According to a third aspect of the present disclosure, a display device is provided, and the display device includes the circuit of driving pixel of the present disclosure.

It should be understood that the above general description and the following detailed description are merely exemplary and explanatory, which cannot limit to the present disclosure.

The accompanying drawings, which are incorporated in the specification and constitute a part of the specification, show the arrangements in compliance with the present disclosure, and are used to interpret the principle of the present disclosure together with the description. It is understood that the drawings in the following description are only some arrangements of the present disclosure, from which, other drawings may be obtained by those ordinary skilled in the art without paying any creative effort.

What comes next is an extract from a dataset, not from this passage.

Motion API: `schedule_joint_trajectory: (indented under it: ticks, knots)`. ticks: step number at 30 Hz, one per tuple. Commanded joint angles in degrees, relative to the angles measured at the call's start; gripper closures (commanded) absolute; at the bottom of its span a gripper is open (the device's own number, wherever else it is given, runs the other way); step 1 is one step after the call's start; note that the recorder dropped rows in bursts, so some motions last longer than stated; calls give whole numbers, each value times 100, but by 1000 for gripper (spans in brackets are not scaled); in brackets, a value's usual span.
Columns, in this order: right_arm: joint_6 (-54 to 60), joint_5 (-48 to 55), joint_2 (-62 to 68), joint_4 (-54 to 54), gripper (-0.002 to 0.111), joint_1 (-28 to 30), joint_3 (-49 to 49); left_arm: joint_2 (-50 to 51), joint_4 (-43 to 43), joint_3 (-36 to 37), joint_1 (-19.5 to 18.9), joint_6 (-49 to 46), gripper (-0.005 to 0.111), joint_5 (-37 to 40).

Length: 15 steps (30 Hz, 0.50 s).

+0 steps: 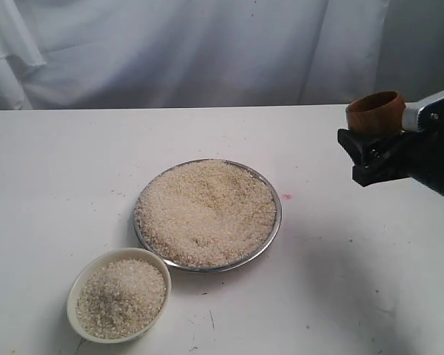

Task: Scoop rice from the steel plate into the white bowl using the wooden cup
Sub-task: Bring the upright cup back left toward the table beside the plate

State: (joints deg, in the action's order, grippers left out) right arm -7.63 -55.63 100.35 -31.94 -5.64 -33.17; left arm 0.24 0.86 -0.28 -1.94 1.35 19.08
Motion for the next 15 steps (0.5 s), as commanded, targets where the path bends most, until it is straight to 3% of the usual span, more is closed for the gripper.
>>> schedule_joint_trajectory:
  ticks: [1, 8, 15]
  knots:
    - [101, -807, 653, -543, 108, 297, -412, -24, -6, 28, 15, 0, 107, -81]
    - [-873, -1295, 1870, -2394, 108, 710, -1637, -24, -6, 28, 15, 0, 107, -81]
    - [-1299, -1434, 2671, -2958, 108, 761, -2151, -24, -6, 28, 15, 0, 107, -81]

FIG. 1 is a schematic diagram of the generation of afterimage when a checkerboard image is switching to a low gray level, provided in the related art;

FIG. 2 is a schematic diagram of a circuit of driving pixel provided by an exemplary arrangement of the present disclosure;

FIG. 3 is a schematic diagram of another circuit of driving pixel provided by an exemplary arrangement of the present disclosure;

FIG. 4 is a control timing diagram of a circuit of driving pixel provided by an exemplary arrangement of the present disclosure; and

FIG. 5 is a flowchart of a method of driving pixel provided by an exemplary arrangement of the present disclosure.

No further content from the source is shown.